Но подражательность эта, все возрастающая и расширяющаяся, была все-таки бессознательною. Мы даже обольщались мыслью, что идем путем самостоятельного развития. Только с конца тридцатых и начала сороковых годов, наша подражательность была приведена к осознанию, и притом с двух противоположных точек зрения. Одни, славянофилы, обличали ее и усматривали в ней корень и причину всех наших внутренних зол и неустройств, всей нашей культурной слабости. Другие, западники, напротив того, видели все зло нашей жизни в недостаточности нашей подражательности, в ее односторонности и несмелости. По их мнению, все зло заключалось в путах, налагаемых на нас национальностью, в путах, препятствующих нам свободно двигаться вперед по пути прогресса, начертанному Западом. Они обличали, отрицали и опровергали тогда, как и до сих пор это продолжают делать, мечту самобытности, и в заимствовании сущности и форм западной жизни и мысли видели единственный путь спасения, единственный путь истинного прогресса.
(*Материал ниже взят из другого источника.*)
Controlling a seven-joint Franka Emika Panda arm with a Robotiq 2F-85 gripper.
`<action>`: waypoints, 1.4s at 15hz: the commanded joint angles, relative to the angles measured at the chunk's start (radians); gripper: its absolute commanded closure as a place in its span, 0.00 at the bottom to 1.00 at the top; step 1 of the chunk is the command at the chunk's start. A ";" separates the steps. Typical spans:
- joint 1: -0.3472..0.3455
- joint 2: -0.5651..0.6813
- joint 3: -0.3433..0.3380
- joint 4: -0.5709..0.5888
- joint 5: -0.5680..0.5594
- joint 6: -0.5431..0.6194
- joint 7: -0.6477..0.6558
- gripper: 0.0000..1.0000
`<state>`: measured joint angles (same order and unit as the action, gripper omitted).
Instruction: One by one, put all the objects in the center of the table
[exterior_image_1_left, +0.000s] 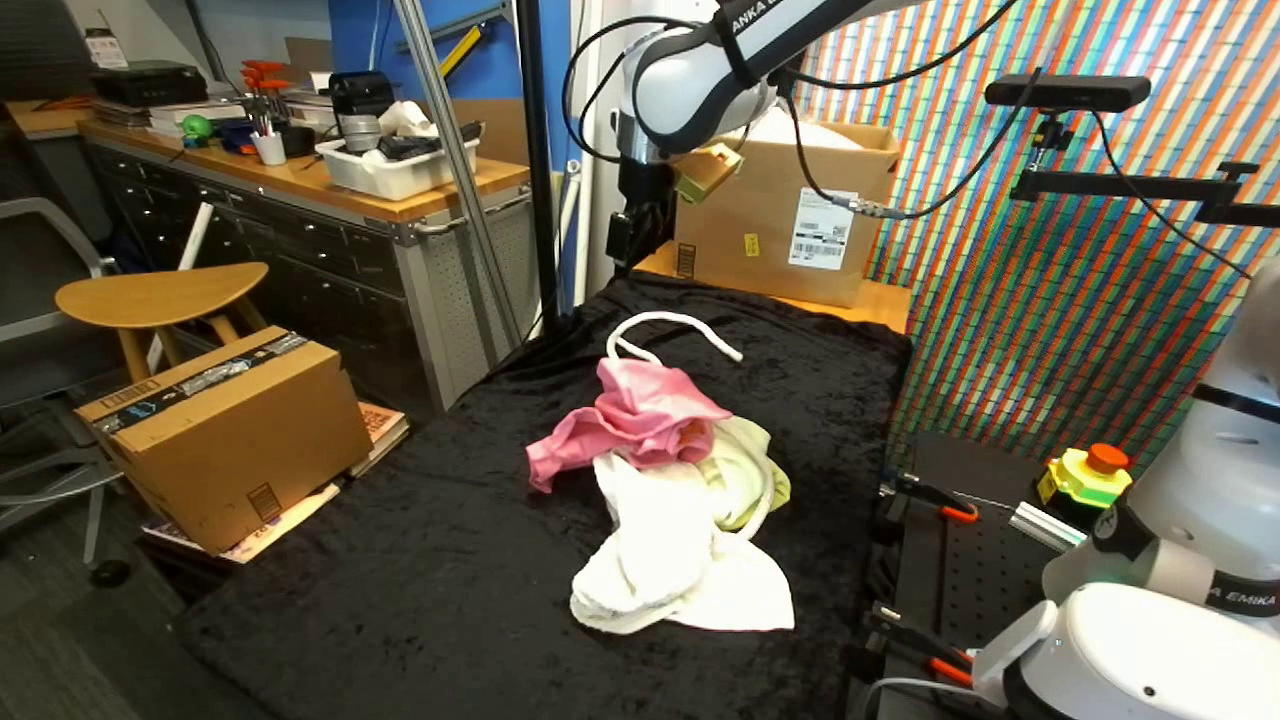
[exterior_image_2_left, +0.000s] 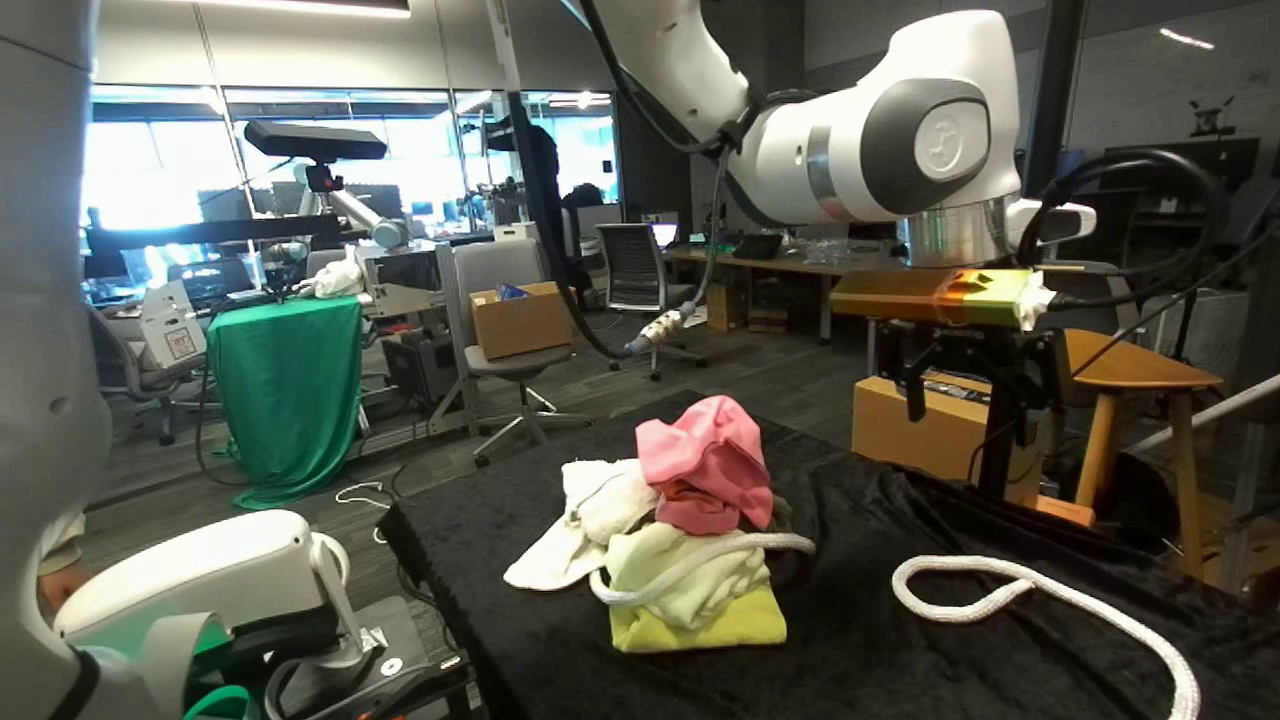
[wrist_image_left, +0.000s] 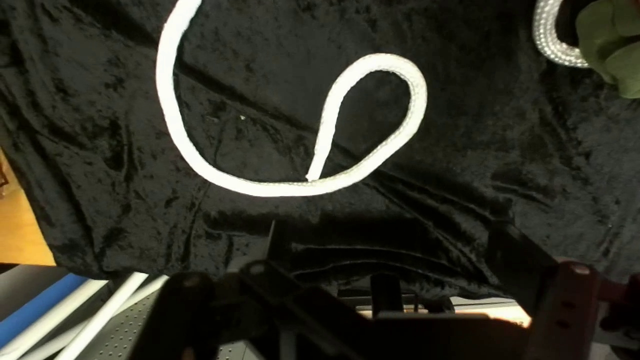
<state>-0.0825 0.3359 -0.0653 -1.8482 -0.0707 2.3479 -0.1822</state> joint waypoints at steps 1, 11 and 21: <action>-0.015 0.134 0.001 0.168 -0.011 -0.088 -0.015 0.00; -0.050 0.378 0.027 0.462 0.023 -0.331 -0.051 0.00; -0.096 0.558 0.065 0.682 0.074 -0.522 -0.137 0.00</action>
<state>-0.1618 0.8240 -0.0065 -1.2853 -0.0080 1.8964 -0.2980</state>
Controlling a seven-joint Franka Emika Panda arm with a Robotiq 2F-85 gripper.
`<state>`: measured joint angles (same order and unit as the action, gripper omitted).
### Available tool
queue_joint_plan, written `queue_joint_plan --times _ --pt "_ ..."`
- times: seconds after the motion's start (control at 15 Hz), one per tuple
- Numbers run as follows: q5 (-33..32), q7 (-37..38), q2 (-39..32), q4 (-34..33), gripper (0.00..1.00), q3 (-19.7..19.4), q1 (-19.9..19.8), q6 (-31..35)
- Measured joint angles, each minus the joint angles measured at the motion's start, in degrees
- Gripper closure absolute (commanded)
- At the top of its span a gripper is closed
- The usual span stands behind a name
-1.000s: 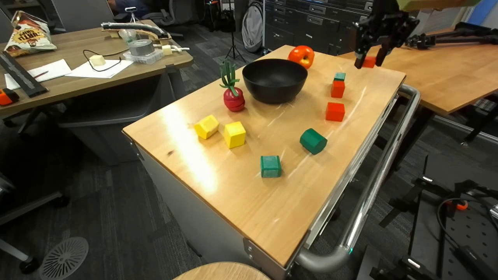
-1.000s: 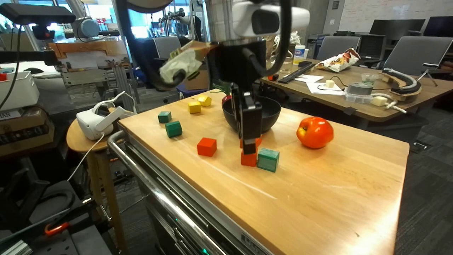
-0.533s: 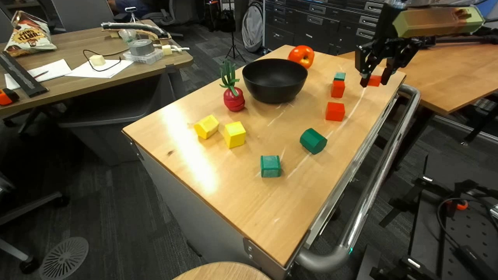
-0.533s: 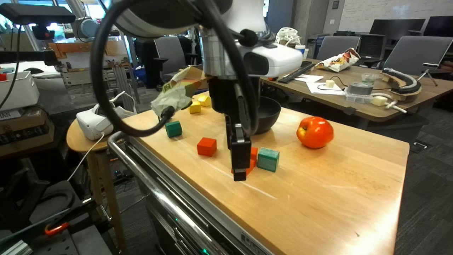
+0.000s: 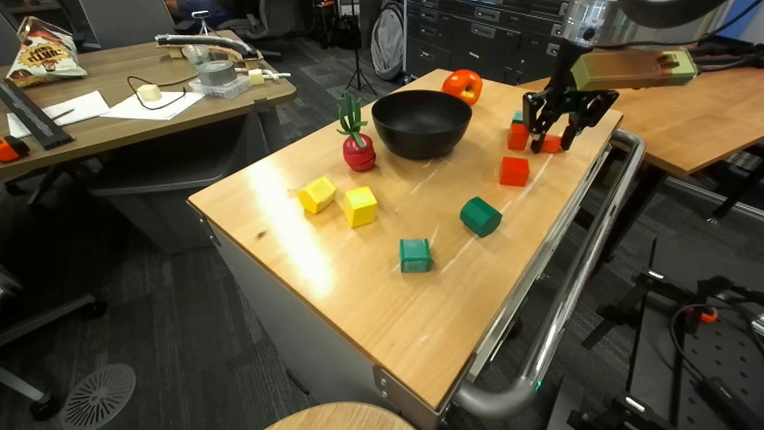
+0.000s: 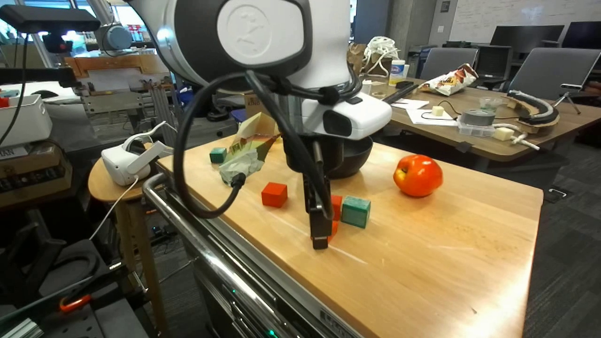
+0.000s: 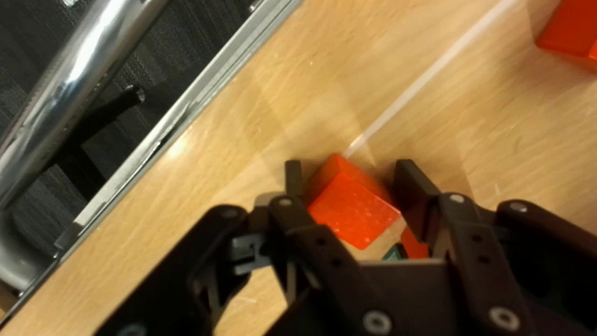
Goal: Remove the blocks from the black bowl
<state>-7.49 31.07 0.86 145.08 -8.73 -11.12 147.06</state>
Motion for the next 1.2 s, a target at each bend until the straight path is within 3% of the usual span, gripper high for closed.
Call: queue_joint_plan --times 0.07,0.27,0.53,0.93,1.2 --pt "0.03 0.09 -0.47 -0.1 0.21 0.0 0.1 0.43" --pt "0.5 0.12 -0.48 -0.22 0.01 0.0 0.15 0.45" --pt "-0.36 0.02 2.18 -1.02 0.0 0.0 0.15 -0.45" --pt "4.73 -8.02 18.23 -1.05 0.0 0.21 0.24 -1.66" --pt "4.73 -7.97 16.54 -0.44 0.0 0.44 -0.06 -1.58"
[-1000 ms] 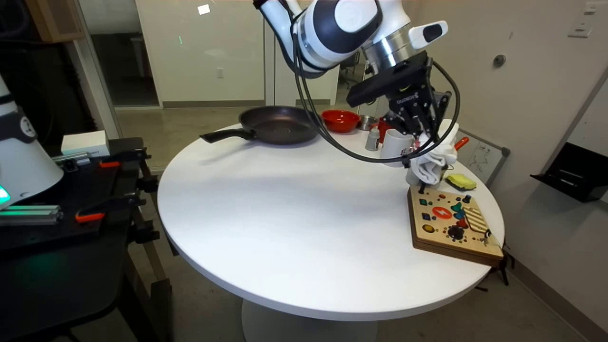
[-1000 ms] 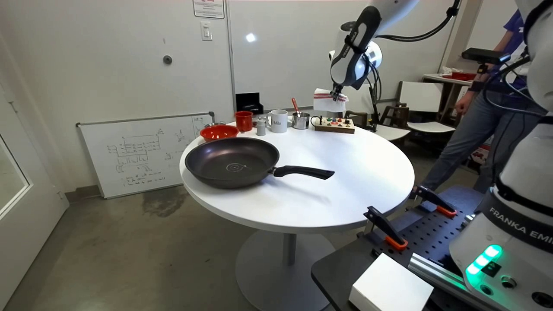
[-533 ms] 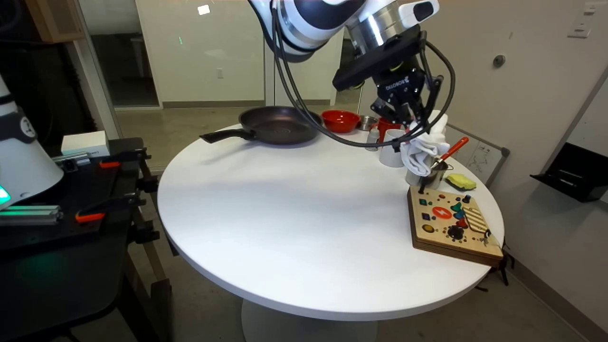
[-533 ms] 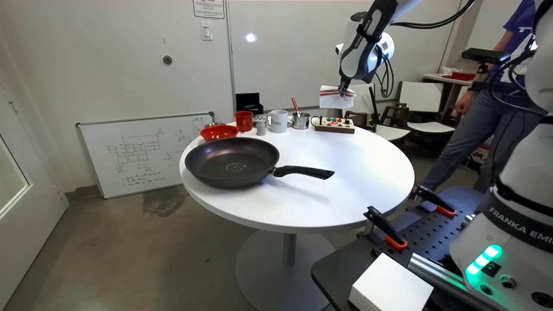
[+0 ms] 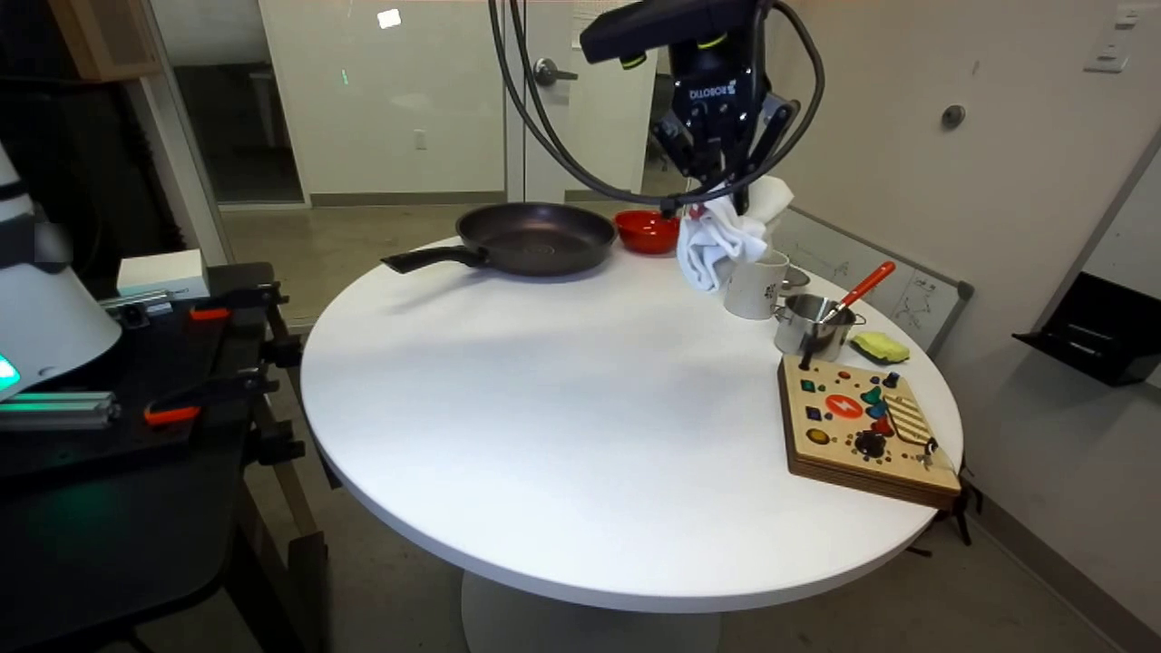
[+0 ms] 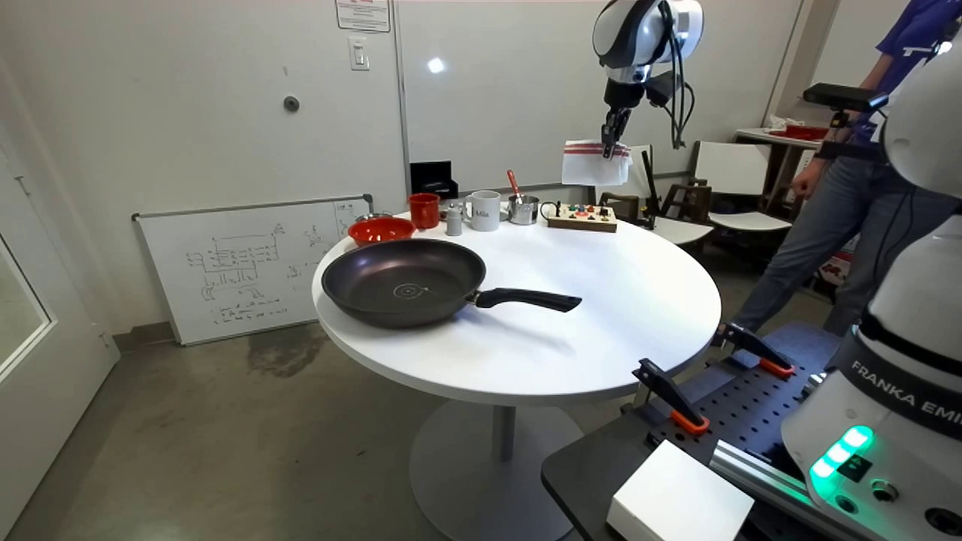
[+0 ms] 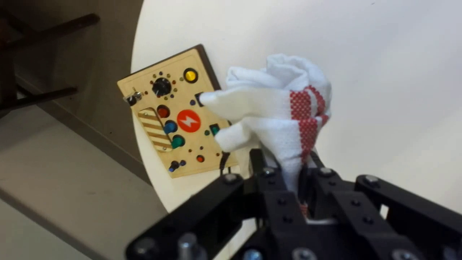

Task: Straighten the white towel

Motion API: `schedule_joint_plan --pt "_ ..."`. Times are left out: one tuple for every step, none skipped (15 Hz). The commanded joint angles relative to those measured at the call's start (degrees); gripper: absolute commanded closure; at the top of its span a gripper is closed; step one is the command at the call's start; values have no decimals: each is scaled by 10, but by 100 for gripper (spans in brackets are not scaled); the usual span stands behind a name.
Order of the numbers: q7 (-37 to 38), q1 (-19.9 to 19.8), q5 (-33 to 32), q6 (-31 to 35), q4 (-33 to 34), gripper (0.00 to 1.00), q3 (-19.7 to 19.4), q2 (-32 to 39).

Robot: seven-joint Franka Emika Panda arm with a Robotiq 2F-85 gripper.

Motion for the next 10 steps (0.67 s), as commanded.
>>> schedule_joint_plan --pt "-49 13 58 -88 -16 94 1 -24" --pt "-52 19 64 -105 -21 94 -1 -26" --pt "-54 25 72 -118 -27 94 -2 -29" --pt "-60 30 81 -132 -29 94 0 -27" --pt "-62 39 84 -144 -36 94 1 -24" --pt "-57 47 84 -152 -43 94 0 -25" --pt "-57 53 88 -160 -49 94 0 -28" --pt "-47 59 88 -159 -54 94 -2 -29" --pt "-49 63 88 -163 -56 94 -3 -30" --pt "-44 69 85 -165 -60 94 -5 -31"
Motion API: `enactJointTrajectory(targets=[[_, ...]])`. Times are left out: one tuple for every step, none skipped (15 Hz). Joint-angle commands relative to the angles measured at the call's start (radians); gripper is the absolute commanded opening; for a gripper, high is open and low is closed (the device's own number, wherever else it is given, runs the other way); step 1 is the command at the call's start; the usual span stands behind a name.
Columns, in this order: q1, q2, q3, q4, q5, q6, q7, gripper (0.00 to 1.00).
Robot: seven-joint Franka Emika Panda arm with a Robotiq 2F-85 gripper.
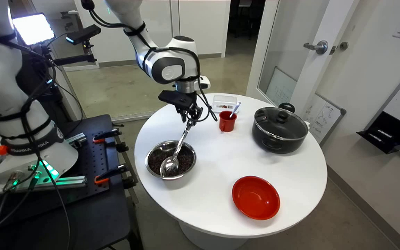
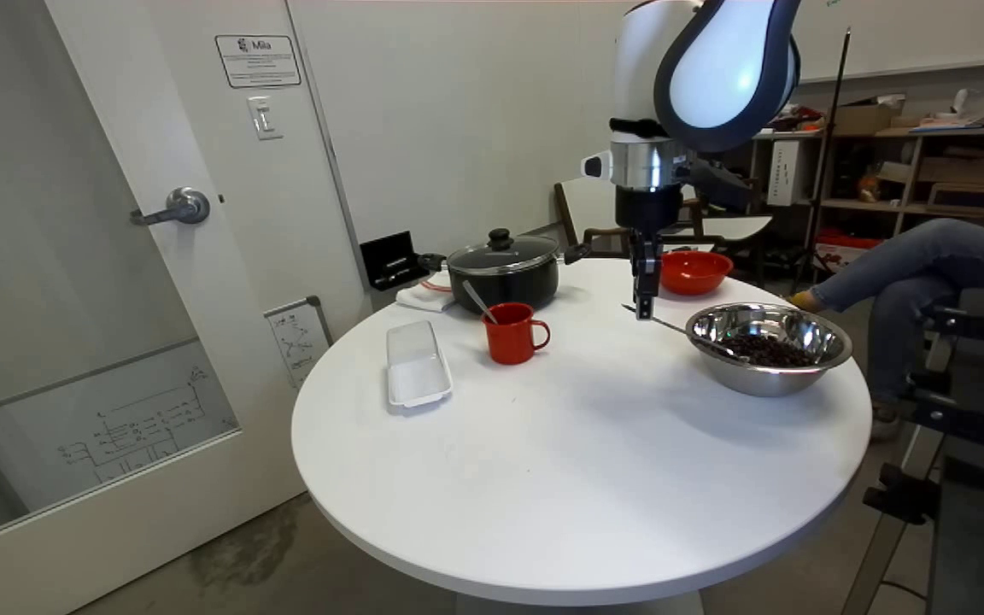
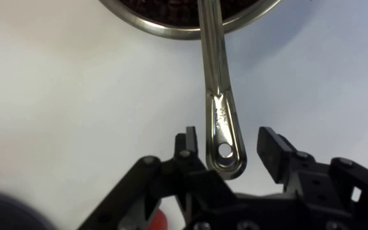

Это западническое направление, проповедывавшееся в наиболее распространенных журналах и с кафедр талантливейшими и влиятельнейшими профессорами, завоевывало себе все больший и больший круг читателей и слушателей уже по одному тому, что гармонировало со всем подражательным характером, складом и строем нашей культуры. Скоро стало оно господствующим и в сознании нашей интеллигенции, как уже и прежде было на деле, и, несмотря на разные правительственные течения, на подтягивания и ослабления цензурных поводьев, продолжало преобладать в течение всех сороковых и пятидесятых годов.
Этою проповедью сознательной подражательности были вытравлены из умов всякие начала самобытности, жившие в них хотя бы в качестве предрассудков или иллюзий. Даже всякое стремление к самобытности было заклеймено названиями обскурантизма, косности и т. п. нелестными эпитетами, и этим самым была возбуждена алчба и жажда напитаться и напиться приготовленным уже и для нас на Западе брашном и питием. Умы, таким образом настроенные, были как губка готовая всосать в себя жидкость, или как пустой сосуд, ожидающий своего содержания и готовый всею силою пустоты втянуть его в себя, лишь только ему будет дано прикоснуться к нему своим горлышком.